Monday, December 31, 2012

Grubbus Cooks: Chicken Empanadas

I should be clear about this right up front. These are really good empanadas, better than just about any you could score in town. Just about. Because the empanadas at Buenos Aires Cafe, full of delicious and some kind of black magic, beat the pants off any other entrant in the entire grand empanda universe.

Chicken Empanadas
12 empanadas - about 4 servings.

The Filling
1 split bone-in chicken breast (2 breasts, about 1.5 pounds)
1 tablespoon neutral oil (I like grapeseed)
1 medium-size onion, chopped
2 cloves garlic, chopped
1/2 teaspoon ground cumin
1-2 teaspoons ground ancho chile (or good chili powder - I like Ancho Mama)
4-5 chipotles in adobo (I like San Marcos better than Goya - a 7oz can works well)
4 cups chicken broth
1 tomato, peeled and chopped
1 lime, juiced
1/3 lb. Cotija Cheese, grated (sharp cheddar works OK as well)

The Dough
1 1/2 cups all purpose flour
1/2 cup masa (or masa harina - in Austin, the easiest to find is Maseca, in the 5lb bag)
1 teaspoon baking powder
1 teaspoon salt
1/2 cup butter, chopped into 1/2 inch cubes (lard works well here too)
1 egg yolk
3/4 cup water
1/2 cup milk

The Dough, Part 1
Whisk together the flour, masa, baking powder, and salt. Use a pastry cutter or two knives to cut in the butter, or just toss it all in the food processesor with the regular blade for about 5 seconds. Just like pie dough, the texture should be gritty, along the lines of super-coarse corn meal.

Whisk together the egg yolk and the water and add to the dough a little at a time, gently working the dough until it comes together into a ball - this may or may not take all of the water/egg mixture. This is a dry dough, and it'll be a little crumbly until you get it good and chilled.

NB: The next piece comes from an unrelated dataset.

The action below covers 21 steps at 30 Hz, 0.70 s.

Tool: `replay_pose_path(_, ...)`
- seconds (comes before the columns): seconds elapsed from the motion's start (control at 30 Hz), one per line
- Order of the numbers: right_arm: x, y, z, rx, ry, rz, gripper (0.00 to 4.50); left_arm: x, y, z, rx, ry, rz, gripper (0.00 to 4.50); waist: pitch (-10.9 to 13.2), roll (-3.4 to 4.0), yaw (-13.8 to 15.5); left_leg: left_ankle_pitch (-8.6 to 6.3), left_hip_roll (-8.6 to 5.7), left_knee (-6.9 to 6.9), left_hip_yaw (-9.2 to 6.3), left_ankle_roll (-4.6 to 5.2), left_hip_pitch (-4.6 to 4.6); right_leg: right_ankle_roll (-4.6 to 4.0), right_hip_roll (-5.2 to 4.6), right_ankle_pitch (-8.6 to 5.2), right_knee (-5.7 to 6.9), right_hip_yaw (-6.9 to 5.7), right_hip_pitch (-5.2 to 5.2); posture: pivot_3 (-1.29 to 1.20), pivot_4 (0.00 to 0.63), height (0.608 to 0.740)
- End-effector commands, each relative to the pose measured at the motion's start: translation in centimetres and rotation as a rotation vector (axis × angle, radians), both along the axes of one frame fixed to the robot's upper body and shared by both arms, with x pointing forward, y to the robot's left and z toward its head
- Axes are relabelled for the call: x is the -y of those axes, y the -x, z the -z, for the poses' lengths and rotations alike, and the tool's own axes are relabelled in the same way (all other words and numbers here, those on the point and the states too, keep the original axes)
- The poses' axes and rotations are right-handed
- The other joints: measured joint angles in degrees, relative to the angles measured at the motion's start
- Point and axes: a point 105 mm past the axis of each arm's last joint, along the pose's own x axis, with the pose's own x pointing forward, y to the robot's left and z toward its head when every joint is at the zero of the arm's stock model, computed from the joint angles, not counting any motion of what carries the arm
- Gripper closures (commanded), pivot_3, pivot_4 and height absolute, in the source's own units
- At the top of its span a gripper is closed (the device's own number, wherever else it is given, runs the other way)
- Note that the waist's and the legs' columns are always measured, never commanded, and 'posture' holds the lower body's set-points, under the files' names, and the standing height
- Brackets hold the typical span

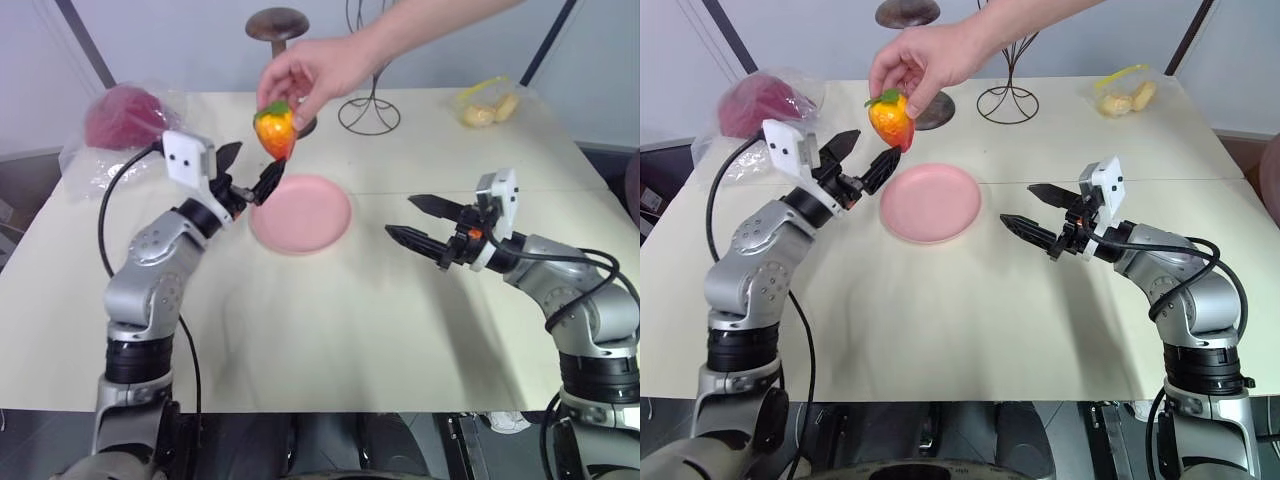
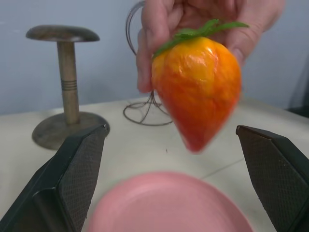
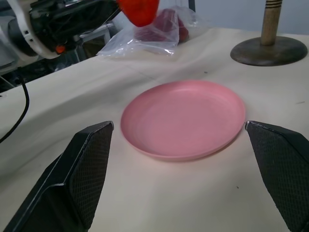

Cut the dough ball into 12 sections, wrap each in plastic wrap, and throw them all into the fridge for at least 20 minutes. 20 minutes works, but best results for me were when it chilled for about an hour. While the dough is chilling...

The Filling, Part 1
Preheat the oven to 450

Season the chicken generously with salt and pepper. Heat a large pot (at least 6 quarts) over medium high heat. Add the oil and sear the chicken breast for a minute or so on each side. It should stick a little. This is good. We'll use all those bits that stick to the pot later. Remove the chicken to a plate to rest.

Add the onion to the pot and saute for about 5 minutes, until softened, then add the garlic and saute for a minute or so more. Add the broth and deglaze the pan with a wooden spoon.

Now, everything else goes in. Cumin, ancho, chiplotle, tomatoes. Crank up the heat. When it comes to a boil, add the chicken. At this point, you are dealing with some seriously spicy broth, at least by my standards. No worries. The chicken that comes out has only the mildest of kicks. Reduce the heat to low, maintaining a simmer, and cover. Let the chicken simmer for another 25 minutes. While the filling is simmering...

The Dough, Part 2
Take each little dough ball in turn and roll it out to about 9 x 9 inches on a floured board. If it's too hard to work the dough, warm it up just a bit in your hands. If it's too sticky, more flour. I use an 8 1/2 inch salad plate as a template, and cut around the edge to get the dough to an even circle. Hang on to the extra dough until you're through assembly.

The Filling, Part 2
Remove the chicken breasts from the broth, and into a good-sized bowl. Remove and discard the skin. Add about a cup of the broth. Using two forks, shred the chicken down to the bone. Toss the bone. Add the lime juice. If it still seems a bit dry, add more broth.

Final stretch here. Take a dough-circle, add a good-size dollop of the filling, top with the cotija, brush the edges of the dough-circle with water and fold it over. Using your fingers first, fold the edge of the dough over, rolling the bottom layer over the top layer. Use a fork to crimp the edges together securely. If things start to fall apart a little at this stage, just patch it up with the extra dough left over from rolling it out.

Place the empanadas on a parchment-lined baking sheet (I use a little high-heat spray to make sure they come up easy, but that may just be paranoia - I think they'd be fine without it). Brush each empanada with milk, and bake for about 20 minutes, or until they're golden brown.

Serve with the lime wedges and salsa (don't laugh -  but I love the La Frontera Chipotle Salsa with this).

That's it. You can stuff these with anything, though I don't have a reliable source for black magic. You need to hit Buenos Aires Cafe for that.